В своей посмертной борьбе за Францию «богемный садист» располагал только одним оружием — «Цветами зла». Да, «Парижский сплин», «Искусственный рай», переводы Эдгара По, критические статьи отступили на второй план. Теперь имя Бодлера связывали прежде всего со 152 стихотворениями, вдохновенная ярость и совершенство языка которых поражали молодежь. Последние представители группы «Парнас» и такие авторы, как Верлен и Малларме, берущие начало в этом движении, через Бодлера породнились с символистами. В 1892 году по инициативе Леона Дешана, главного редактора журнала символистов «Плюм» (Перо), был создан комитет по сооружению памятника на могиле Бодлера. Но деньги собрать не удалось, и проект пришлось отложить. 15 января 1895 года в журнале «Плюм» появился «Сонет Бодлеру» за подписью Малларме. Вскоре тот же журнал посвятил специальный номер портретам Бодлера. Все больше и больше писателей разных направлений отзывались о нем в почтительном тоне. 26 октября 1902 года новый комитет продолжил работу, начатую в 1892 году, и наконец на кладбище Монпарнас, неподалеку от могилы, где покоится Бодлер, был установлен памятник работы скульптора Жозе де Шармуа. Из стелы поднимается поясная фигура некоего демона, склоненного над лежащим человеком, спеленутым наподобие мумии. Эта странная группа вызвала весьма суровую критику последователей поэта. Непонятно было, что она означает и нужна ли она вообще. Однако на церемонию открытия памятника пришла огромная толпа студентов. Если официальные круги явно держались в стороне от этого культа, молодежь казалась словно заколдованной. Бодлера читали потихоньку в школах, кто-то пытался подражать в ученических стихах его сатанизму и презрению ко всему миру.
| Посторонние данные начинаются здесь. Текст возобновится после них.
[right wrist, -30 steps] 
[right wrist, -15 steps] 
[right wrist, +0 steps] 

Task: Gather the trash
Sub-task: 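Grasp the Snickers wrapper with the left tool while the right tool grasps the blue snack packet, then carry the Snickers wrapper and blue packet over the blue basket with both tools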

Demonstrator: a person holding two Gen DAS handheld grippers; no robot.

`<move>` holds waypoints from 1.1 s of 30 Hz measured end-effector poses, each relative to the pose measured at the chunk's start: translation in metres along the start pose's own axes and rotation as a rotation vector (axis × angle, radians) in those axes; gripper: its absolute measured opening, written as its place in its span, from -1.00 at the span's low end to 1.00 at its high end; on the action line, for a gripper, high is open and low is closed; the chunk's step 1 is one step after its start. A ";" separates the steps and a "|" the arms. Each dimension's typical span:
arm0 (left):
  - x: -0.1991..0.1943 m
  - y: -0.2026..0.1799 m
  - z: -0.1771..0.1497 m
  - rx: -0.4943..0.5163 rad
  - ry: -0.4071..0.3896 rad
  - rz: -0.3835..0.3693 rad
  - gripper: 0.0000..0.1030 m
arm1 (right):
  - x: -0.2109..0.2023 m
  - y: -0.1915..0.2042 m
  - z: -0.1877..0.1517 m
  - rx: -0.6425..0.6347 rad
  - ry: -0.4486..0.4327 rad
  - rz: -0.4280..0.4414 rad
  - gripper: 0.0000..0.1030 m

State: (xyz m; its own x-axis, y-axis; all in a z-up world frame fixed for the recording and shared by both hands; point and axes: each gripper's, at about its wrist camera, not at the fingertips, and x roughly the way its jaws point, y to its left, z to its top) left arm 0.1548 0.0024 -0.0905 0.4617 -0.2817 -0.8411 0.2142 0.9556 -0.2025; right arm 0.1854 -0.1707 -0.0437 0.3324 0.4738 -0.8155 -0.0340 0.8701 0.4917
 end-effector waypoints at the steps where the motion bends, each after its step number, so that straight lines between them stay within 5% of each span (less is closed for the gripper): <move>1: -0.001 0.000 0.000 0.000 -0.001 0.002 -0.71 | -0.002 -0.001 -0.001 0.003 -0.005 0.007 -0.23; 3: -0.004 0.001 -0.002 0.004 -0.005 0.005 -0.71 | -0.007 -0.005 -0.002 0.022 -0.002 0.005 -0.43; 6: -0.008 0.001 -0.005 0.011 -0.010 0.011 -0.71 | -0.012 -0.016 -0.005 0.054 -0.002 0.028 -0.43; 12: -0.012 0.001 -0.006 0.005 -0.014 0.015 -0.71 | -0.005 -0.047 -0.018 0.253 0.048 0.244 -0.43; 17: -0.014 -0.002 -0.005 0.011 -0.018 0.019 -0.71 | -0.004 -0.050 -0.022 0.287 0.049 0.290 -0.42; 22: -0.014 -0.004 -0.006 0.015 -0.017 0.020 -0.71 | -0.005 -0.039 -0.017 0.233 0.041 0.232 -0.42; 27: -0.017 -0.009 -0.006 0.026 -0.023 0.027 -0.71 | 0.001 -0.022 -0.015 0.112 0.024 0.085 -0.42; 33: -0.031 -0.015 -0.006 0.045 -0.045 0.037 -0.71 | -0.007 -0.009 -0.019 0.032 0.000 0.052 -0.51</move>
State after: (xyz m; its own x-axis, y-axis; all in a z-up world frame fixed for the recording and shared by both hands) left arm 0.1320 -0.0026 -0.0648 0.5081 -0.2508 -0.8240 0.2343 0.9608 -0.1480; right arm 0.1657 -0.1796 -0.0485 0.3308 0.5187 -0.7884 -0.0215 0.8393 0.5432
В 1917 году, через пятьдесят лет после смерти поэта, согласно законодательству, его творчество стало общественным достоянием, и теперь его стихи мог публиковать кто угодно. Хотя шла война, сразу несколько смелых издателей выпустили «Цветы зла» в новом оформлении. Попытка удалась. Вскоре наступила мирная жизнь, и многие люди с радостью открыли для себя ранее запрещенного и проклятого поэта. Стали выходить роскошные иллюстрированные издания, заполнившие книжный рынок. При этом спрос не уменьшался. В домашних библиотеках порядочных людей эти книги соседствуют с произведениями Виктора Гюго.

Так из поколения в поколение слава Бодлера все растет и растет. Она перешагивает границы и вызывает отклики на всех языках. Но чем больше его комментируют, тем загадочнее выглядит личность самого Бодлера. Кого хотел он напугать, взывая к дьяволу, — читателя или себя? Вполне ли он был искренен, крича о своей ненависти к человечеству? Какую часть его творчества составляет искусный вымысел, а какую — личный опыт? Был ли он утонченным комедиантом, сыгравшим свою жизнь, или бессильной жертвой собственных страстей? И, в общем, хорошо, что на эти вопросы так и нет ответа. Когда намерения писателя остаются неразгаданными, у его творчества больше шансов на долгую жизнь.